Leigh Zimmerman and Patricia Hodge Credit: Catherine Ashmore
Rory Bremner and Patricia Hodge Credit: Catherine Ashmore
Patricia Hodge and Caroline Quentin Credit: Catherine Ashmore

Relative Values is a wafer-thin sitcom blessed with a starry cast. This transfer from Bath addresses issues of class from the perspective of a stately home in post-war Kent.

To add period colour, the gaps between scenes are laced with Pathé News coverage from 1951, some real, some seemingly recreated specially for the production.

It would be hard to recognise that the country was in transition to socialist equality from the activities of the home team, although they seem very short of menials, surviving with only a token four or five. However, everyone knows his or her place, which is the source of the comedy.

The main players from the Upstairs community are the Earl of Marshwood and his dowager mother. Sam Hoare's young Nigel is a dim, humourless dullard who relies on his money for any kind of attraction.

Patricia Hodge gives his mother dry wit and charm, as she runs rings around all and sundry in an effort to ensure that everybody lives happily ever after.

For some reason the last family member, Stephen Pacey's nephew Peter has been turned into the campest of grinning nobodies.

From the far end of the social scale comes a duo comprising Rory Bremner as Fred the butler—Jeeves reincarnate opposite his own Bertie Wooster—with the kind of constant sardonic raised eyebrows that would have seen the real thing dismissed on the instant.

The catalyst for the comedy is Caroline Quentin in the role of a loyal maid, Moxie.

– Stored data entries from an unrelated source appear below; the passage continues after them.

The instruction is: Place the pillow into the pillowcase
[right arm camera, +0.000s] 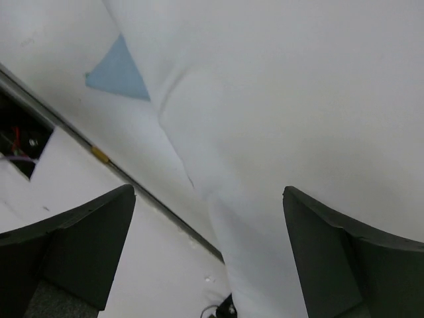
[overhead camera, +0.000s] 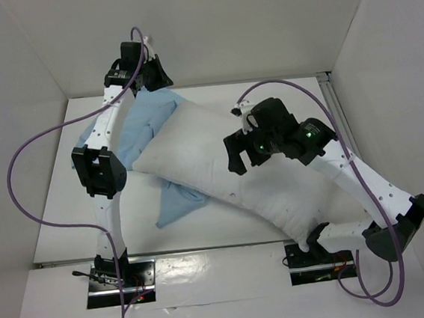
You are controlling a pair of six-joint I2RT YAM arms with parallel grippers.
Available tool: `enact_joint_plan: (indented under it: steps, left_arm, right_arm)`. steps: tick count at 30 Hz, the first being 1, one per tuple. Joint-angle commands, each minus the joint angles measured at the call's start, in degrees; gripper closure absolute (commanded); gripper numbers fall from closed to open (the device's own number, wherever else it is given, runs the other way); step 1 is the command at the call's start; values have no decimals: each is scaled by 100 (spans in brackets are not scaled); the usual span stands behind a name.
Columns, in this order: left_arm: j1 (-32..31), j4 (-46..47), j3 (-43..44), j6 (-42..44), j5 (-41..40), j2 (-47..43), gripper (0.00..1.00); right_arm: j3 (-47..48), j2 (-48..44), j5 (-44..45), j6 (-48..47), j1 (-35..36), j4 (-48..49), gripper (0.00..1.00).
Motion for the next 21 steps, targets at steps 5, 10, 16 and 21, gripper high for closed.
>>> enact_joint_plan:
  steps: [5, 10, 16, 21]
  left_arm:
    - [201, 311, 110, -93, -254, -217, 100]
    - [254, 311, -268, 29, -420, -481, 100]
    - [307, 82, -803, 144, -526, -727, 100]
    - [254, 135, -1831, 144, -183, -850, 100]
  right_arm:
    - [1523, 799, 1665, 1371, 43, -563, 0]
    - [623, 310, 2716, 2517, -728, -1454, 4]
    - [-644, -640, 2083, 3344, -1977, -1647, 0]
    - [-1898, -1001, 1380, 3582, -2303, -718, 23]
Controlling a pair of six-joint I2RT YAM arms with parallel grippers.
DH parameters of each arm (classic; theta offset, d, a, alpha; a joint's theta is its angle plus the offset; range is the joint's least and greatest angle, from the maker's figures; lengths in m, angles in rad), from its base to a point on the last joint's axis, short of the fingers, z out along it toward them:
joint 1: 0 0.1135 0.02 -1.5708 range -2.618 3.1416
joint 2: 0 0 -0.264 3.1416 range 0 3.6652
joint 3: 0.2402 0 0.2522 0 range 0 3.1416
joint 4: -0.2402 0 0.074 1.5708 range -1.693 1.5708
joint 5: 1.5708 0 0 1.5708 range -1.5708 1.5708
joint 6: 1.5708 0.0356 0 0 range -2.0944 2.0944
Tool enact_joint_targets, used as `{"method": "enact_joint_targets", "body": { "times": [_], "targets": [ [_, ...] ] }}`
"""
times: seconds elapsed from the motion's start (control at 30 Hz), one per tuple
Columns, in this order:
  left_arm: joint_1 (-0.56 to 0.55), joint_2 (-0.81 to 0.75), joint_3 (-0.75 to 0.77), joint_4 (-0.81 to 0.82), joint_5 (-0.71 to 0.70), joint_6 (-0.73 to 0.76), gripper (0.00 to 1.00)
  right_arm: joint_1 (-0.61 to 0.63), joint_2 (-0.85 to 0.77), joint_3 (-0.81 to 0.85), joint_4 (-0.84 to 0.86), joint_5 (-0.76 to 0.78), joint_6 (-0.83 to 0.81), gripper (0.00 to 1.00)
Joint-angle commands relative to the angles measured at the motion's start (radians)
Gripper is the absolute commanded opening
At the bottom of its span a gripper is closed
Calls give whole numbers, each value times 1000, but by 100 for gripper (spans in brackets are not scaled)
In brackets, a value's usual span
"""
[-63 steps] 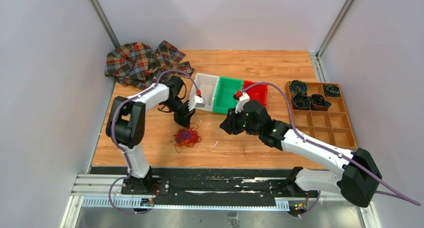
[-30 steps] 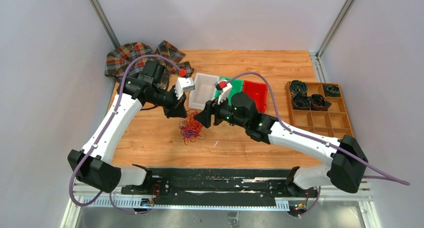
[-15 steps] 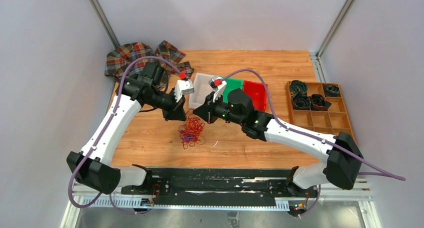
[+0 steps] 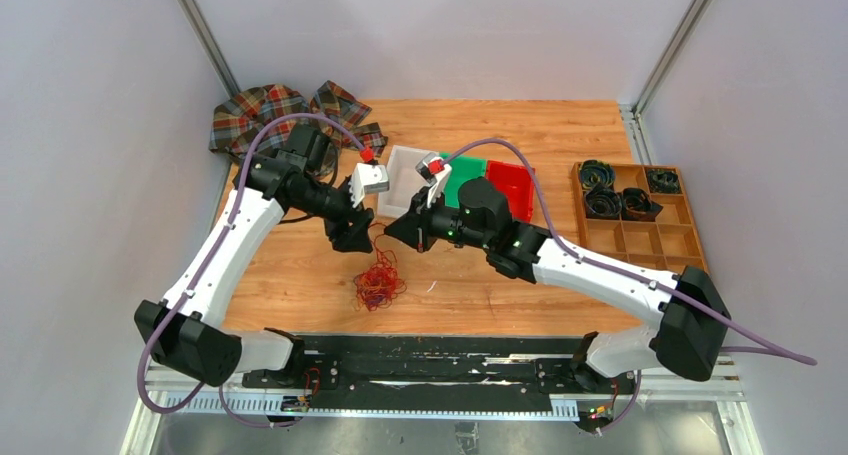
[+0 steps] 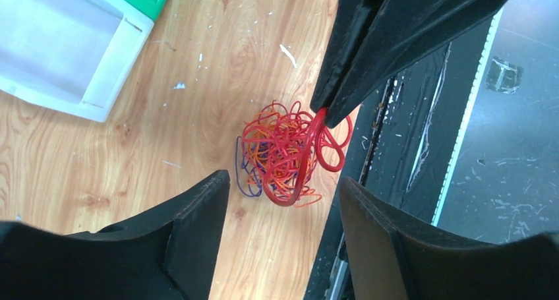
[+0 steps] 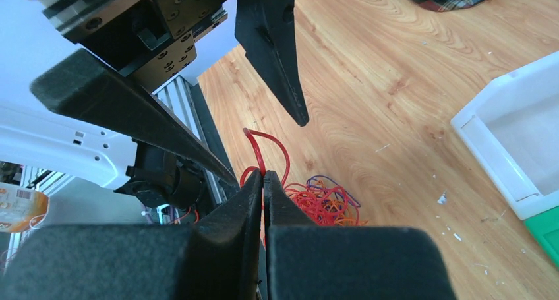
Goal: Untangle the cables
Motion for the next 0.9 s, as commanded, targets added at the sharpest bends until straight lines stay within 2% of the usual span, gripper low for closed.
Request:
{"method": "enact_joint_targets", "body": {
  "times": [0.0, 0.17, 0.27, 0.43, 0.6, 0.73, 0.87],
  "targets": [
    [-6, -24, 8, -10, 78, 32, 65, 15, 11, 34, 7, -37, 30, 0],
    [-7, -37, -34, -8, 167, 16, 66, 7, 2, 70, 13, -45, 39, 0],
    [-7, -55, 6, -18, 151, 6, 63, 3, -1, 102, -17, -61, 28, 1],
    [-6, -112, 123, -68, 44, 111, 48, -2, -10, 122, -50, -81, 15, 1],
    [-6, -152, 162, -70, 5, 151, 31, -4, -9, 128, -59, -105, 10, 1],
    [-8, -151, 136, -70, 15, 158, 29, -6, -5, 140, -65, -137, 9, 1],
    [-9, -137, 105, -69, 44, 153, 39, -6, 8, 165, -82, -165, 13, 1]
  ]
}}
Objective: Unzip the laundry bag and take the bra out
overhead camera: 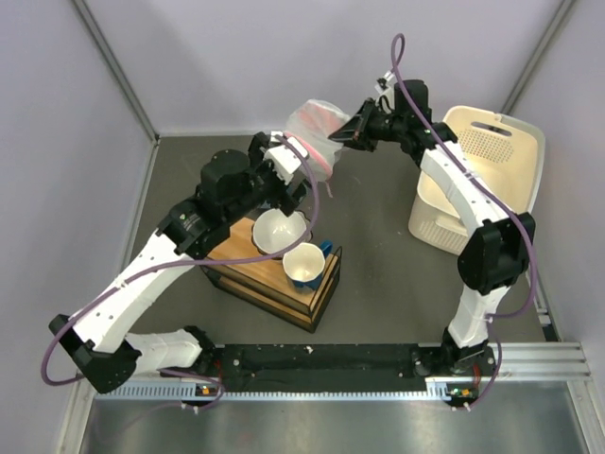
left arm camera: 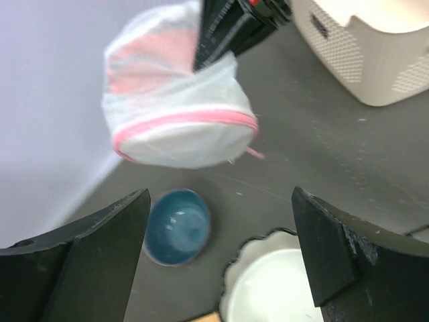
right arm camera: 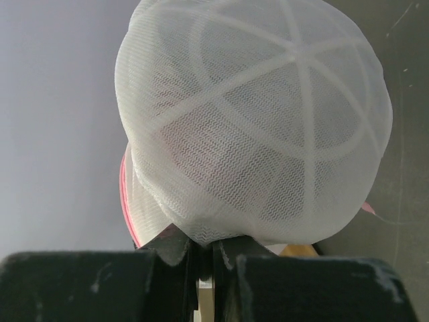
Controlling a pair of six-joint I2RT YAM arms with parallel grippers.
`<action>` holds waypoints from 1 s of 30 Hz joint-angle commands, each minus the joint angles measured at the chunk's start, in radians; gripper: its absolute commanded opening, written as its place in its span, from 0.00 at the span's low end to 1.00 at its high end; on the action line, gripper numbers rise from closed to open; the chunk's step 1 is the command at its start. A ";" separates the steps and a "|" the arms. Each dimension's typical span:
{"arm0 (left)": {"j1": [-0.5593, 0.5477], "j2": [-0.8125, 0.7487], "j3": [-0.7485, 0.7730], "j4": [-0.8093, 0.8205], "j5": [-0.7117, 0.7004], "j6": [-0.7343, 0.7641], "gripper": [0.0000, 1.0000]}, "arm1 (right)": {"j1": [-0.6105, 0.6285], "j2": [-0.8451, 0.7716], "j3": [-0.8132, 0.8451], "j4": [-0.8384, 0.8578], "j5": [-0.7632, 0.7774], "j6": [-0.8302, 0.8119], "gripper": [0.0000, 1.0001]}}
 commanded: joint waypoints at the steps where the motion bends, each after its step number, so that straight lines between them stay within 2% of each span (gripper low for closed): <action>1: -0.006 -0.003 -0.068 0.200 -0.095 0.295 0.92 | -0.003 -0.028 -0.005 0.108 -0.078 0.057 0.00; 5: -0.005 -0.048 -0.165 0.343 -0.058 0.471 0.94 | -0.003 -0.040 -0.029 0.129 -0.095 0.058 0.00; 6: 0.006 -0.046 -0.164 0.343 -0.050 0.494 0.94 | -0.003 -0.042 -0.029 0.131 -0.104 0.058 0.00; 9: 0.072 -0.042 -0.139 0.277 0.107 0.541 0.96 | -0.003 -0.039 -0.022 0.131 -0.120 0.055 0.00; 11: 0.115 -0.034 -0.108 0.222 0.241 0.537 0.96 | -0.003 -0.051 -0.027 0.131 -0.102 0.044 0.00; 16: 0.187 0.009 -0.029 0.148 0.312 0.534 0.97 | -0.003 -0.066 -0.032 0.128 -0.091 0.032 0.00; 17: 0.196 0.033 -0.010 0.091 0.347 0.538 0.96 | -0.003 -0.068 -0.032 0.128 -0.092 0.030 0.00; 21: 0.260 0.088 0.056 0.032 0.524 0.485 0.96 | -0.003 -0.076 -0.048 0.122 -0.079 0.021 0.00; 26: 0.270 0.171 0.131 -0.028 0.574 0.471 0.99 | -0.003 -0.088 -0.061 0.123 -0.086 0.020 0.00; 30: 0.270 0.236 0.182 -0.090 0.591 0.454 0.97 | -0.003 -0.094 -0.059 0.121 -0.095 0.021 0.00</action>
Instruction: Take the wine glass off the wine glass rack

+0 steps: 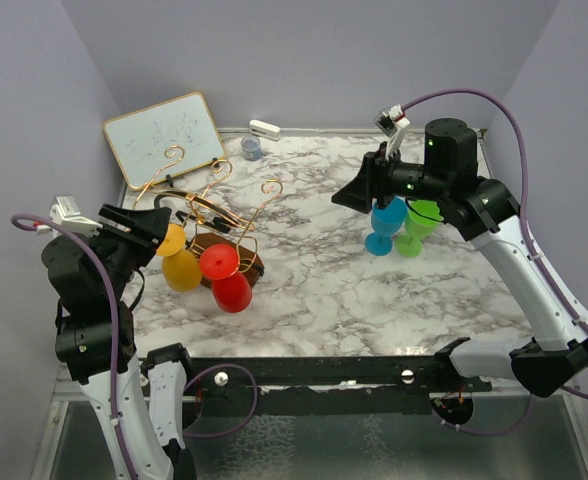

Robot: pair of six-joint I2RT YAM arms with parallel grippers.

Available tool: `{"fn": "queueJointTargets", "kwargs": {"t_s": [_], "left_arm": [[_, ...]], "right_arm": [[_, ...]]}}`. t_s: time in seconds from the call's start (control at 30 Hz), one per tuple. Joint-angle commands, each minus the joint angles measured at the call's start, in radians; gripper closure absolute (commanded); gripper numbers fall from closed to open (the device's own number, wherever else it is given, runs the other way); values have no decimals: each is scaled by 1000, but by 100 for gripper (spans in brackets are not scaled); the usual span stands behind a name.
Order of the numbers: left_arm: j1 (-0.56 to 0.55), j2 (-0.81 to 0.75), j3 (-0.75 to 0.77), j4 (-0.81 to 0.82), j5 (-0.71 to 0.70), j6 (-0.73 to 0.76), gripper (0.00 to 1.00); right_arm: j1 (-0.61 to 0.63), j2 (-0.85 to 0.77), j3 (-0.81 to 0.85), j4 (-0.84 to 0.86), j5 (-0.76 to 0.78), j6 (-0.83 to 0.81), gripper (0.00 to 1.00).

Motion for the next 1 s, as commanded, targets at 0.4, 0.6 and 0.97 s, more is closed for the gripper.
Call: {"fn": "queueJointTargets", "kwargs": {"t_s": [0.4,0.6,0.97], "left_arm": [[-527,-174,-58,-165,-678,-174,50],[-715,-86,108,-93,-755,-89,52],[-706,356,355,205,-558,152,51]], "right_arm": [[4,30,39,31,-31,-1,53],[4,40,51,28,-28,-4,53],[4,55,50,-9,71,-25,53]]}}
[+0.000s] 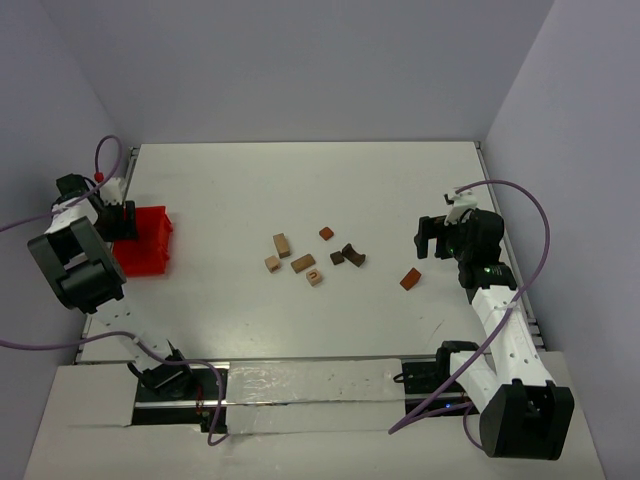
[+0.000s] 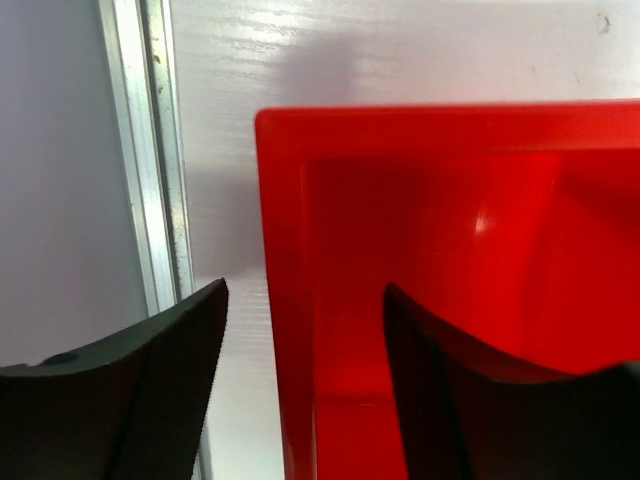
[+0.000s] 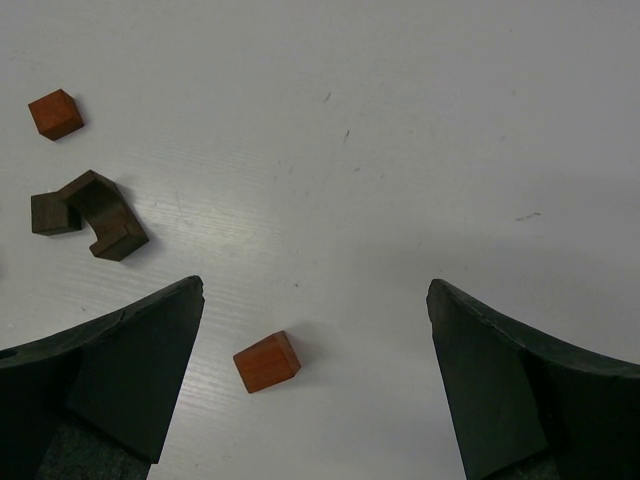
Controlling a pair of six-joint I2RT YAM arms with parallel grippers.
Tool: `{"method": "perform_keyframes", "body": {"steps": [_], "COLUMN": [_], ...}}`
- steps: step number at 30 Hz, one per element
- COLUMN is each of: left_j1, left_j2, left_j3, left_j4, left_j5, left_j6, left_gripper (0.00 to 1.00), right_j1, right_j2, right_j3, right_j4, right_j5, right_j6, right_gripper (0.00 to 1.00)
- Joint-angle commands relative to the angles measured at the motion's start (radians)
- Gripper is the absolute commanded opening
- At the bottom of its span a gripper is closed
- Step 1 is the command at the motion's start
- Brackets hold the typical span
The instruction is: Build the wood block tower
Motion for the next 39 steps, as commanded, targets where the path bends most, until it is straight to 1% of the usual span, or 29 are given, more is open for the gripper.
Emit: {"method": "perform_keyframes", "body": {"steps": [1, 2, 4, 8, 12, 15, 16, 18, 20, 23, 25, 27, 29, 30, 33, 34, 37, 39], "left_j1": [0.002, 0.002, 0.004, -0.007, -0.066, -0.146, -0.224, -0.306, -0.418, -0.575, -0.652, -0.763, -0.839, -0.891, -0.962, -0.991, -1.03, -1.067], "left_j2": [-0.07, -0.082, -0.104, -0.164, -0.25, -0.318, -0.361, -0.398, -0.433, -0.449, -0.435, -0.401, -0.372, -0.349, -0.309, -0.276, -0.228, -0.204], "left_j3": [0.077, 0.093, 0.12, 0.204, 0.239, 0.226, 0.193, 0.134, 0.086, 0.02, 0.002, -0.011, -0.017, -0.023, -0.028, -0.024, -0.007, -0.003], "left_j4": [-0.058, -0.075, -0.099, -0.164, -0.209, -0.205, -0.199, -0.181, -0.167, -0.158, -0.172, -0.174, -0.168, -0.155, -0.126, -0.115, -0.094, -0.076], "left_j5": [0.06, 0.073, 0.096, 0.168, 0.217, 0.198, 0.18, 0.138, 0.11, 0.106, 0.112, 0.102, 0.088, 0.079, 0.062, 0.068, 0.098, 0.091], "left_j6": [0.002, -0.003, -0.011, -0.019, -0.003, 0.011, 0.026, 0.039, 0.052, 0.063, 0.072, 0.053, 0.03, 0.01, -0.031, -0.061, -0.107, -0.132], "left_gripper": [0.79, 0.86, 0.89, 0.91, 0.92, 0.91, 0.91, 0.91, 0.92, 0.9, 0.86, 0.81, 0.74, 0.73, 0.66, 0.63, 0.52, 0.49], "right_j1": [0.002, 0.002, 0.002, 0.002, 0.002, 0.001, 0.002, 0.002, 0.002, 0.002, 0.002, 0.002, 0.002, 0.002, 0.001, 0.002, 0.001, 0.002], "right_j2": [-0.015, -0.015, -0.013, -0.006, 0.006, 0.008, 0.013, 0.018, 0.023, 0.024, 0.025, 0.032, 0.035, 0.039, 0.042, 0.043, 0.042, 0.04], "right_j3": [0.022, 0.022, 0.025, 0.029, 0.031, 0.031, 0.032, 0.035, 0.036, 0.034, 0.034, 0.033, 0.036, 0.036, 0.037, 0.037, 0.034, 0.033], "right_j4": [0.009, 0.009, 0.009, 0.009, 0.01, 0.012, 0.012, 0.01, 0.006, 0.006, 0.007, 0.006, 0.006, 0.005, 0.006, 0.006, 0.009, 0.013], "right_j5": [-0.02, -0.021, -0.025, -0.035, -0.041, -0.043, -0.046, -0.05, -0.052, -0.051, -0.047, -0.047, -0.044, -0.043, -0.035, -0.03, -0.02, -0.015], "right_j6": [-0.004, -0.004, -0.003, -0.003, -0.001, -0.001, -0.003, -0.003, -0.004, -0.004, -0.004, -0.006, -0.004, -0.003, -0.003, -0.004, -0.003, -0.003], "right_gripper": [1.0, 1.0, 1.0, 1.0, 1.0, 1.0, 1.0, 1.0, 1.0, 1.0, 1.0, 1.0, 1.0, 1.0, 1.0, 1.0, 1.0, 1.0]}}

She gets many good lines as a mild hysteric who discovers that the American film star, Miranda Frayle (a most inappropriate name for the towering beauty) who has hooked His Lordship just happens to be her long lost sister from Sidcup.

Leigh Zimmerman has some fun playing the delusional beauty who has reached a certain age when work might be harder to come by than in her heyday.

The plotting and script rarely get beneath the skins of the characters, nor do they make much of a contribution to the class debate, although there is a fair deal of unsubtle humour to fuel the evening.

Judging by his request that the actors do their best to garner laughs around the script through physical and facial excesses, Sir Trevor Nunn might also have concluded that this is not Coward at his best.

That seems a fair assessment, when one compares this dated piece with so much of the Master's best work, which is fit to compare with the finest plays of the last century.